Problem to solve. Using the listing below, show all lines that hold the word "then".

Data segment START

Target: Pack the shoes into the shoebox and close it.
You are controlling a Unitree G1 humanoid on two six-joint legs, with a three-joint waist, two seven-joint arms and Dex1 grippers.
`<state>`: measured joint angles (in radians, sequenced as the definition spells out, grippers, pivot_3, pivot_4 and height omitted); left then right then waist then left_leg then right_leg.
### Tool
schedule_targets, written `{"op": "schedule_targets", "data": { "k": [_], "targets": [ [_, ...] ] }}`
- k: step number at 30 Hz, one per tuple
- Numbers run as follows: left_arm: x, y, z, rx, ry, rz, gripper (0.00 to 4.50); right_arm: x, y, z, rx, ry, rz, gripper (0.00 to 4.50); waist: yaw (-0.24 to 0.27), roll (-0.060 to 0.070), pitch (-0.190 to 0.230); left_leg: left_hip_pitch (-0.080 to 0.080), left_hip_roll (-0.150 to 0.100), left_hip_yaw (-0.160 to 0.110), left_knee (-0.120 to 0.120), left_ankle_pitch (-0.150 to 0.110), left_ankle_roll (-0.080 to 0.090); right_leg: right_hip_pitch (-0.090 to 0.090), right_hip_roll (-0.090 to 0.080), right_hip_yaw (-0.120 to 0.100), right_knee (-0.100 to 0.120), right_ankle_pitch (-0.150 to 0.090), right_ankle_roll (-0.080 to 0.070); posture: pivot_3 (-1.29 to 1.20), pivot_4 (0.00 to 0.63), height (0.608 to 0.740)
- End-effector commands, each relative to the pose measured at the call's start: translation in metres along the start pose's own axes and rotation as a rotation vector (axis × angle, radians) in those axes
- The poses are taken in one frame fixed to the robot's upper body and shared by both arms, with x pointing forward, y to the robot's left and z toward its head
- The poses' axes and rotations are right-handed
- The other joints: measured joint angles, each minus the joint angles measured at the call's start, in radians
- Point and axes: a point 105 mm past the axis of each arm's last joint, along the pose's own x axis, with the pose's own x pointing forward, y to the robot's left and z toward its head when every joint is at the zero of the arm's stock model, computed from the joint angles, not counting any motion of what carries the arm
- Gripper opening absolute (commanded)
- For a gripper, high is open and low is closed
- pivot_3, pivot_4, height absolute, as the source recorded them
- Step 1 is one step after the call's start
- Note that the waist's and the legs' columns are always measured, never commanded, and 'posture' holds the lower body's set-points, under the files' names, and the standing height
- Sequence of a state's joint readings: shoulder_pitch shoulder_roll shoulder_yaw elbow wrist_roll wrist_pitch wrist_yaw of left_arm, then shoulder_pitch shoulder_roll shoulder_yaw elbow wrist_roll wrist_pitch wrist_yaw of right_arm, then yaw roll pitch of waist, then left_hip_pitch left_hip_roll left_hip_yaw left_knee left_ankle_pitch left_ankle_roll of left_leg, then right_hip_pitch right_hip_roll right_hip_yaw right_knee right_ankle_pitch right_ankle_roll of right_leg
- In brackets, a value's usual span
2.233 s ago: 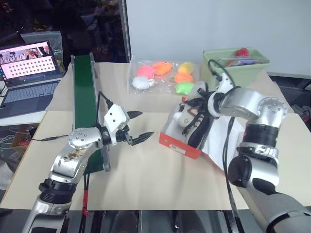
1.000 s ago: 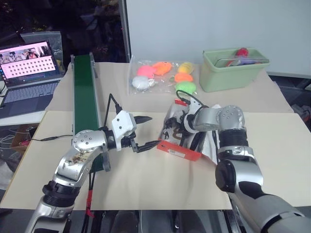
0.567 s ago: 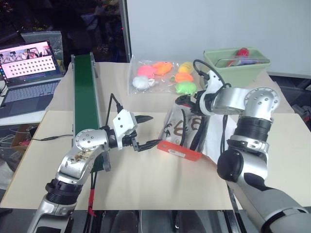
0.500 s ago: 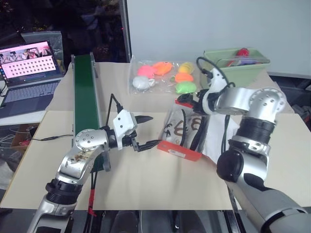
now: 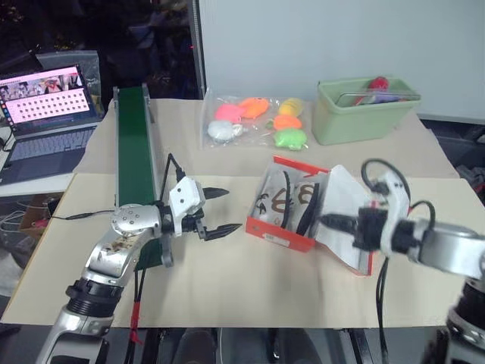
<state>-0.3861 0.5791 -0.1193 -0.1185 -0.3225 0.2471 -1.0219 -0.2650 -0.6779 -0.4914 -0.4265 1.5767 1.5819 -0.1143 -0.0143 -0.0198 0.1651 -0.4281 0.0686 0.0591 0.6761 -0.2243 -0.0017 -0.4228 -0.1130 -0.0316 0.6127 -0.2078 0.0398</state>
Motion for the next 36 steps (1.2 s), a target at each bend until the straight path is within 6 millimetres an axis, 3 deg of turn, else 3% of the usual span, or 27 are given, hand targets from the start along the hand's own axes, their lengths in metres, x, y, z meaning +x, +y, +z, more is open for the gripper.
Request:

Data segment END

Exercise response.
`<state>`: measured joint angles (in radians, sequenced as the definition spells out, grippers, pivot_3, pivot_4 and height omitted); left then right then waist then left_leg then right_leg.
- Sequence of a state's joint readings: shoulder_pitch shoulder_roll shoulder_yaw elbow wrist_roll wrist_pitch wrist_yaw of left_arm, then shoulder_pitch shoulder_roll shoulder_yaw elbow wrist_roll wrist_pitch wrist_yaw of right_arm, then yaw roll pitch of waist, then left_hip_pitch left_hip_roll left_hip_yaw left_knee left_ankle_pitch left_ankle_roll of left_leg, then right_hip_pitch right_hip_roll right_hip_yaw right_knee right_ankle_pitch right_ankle_roll of right_leg

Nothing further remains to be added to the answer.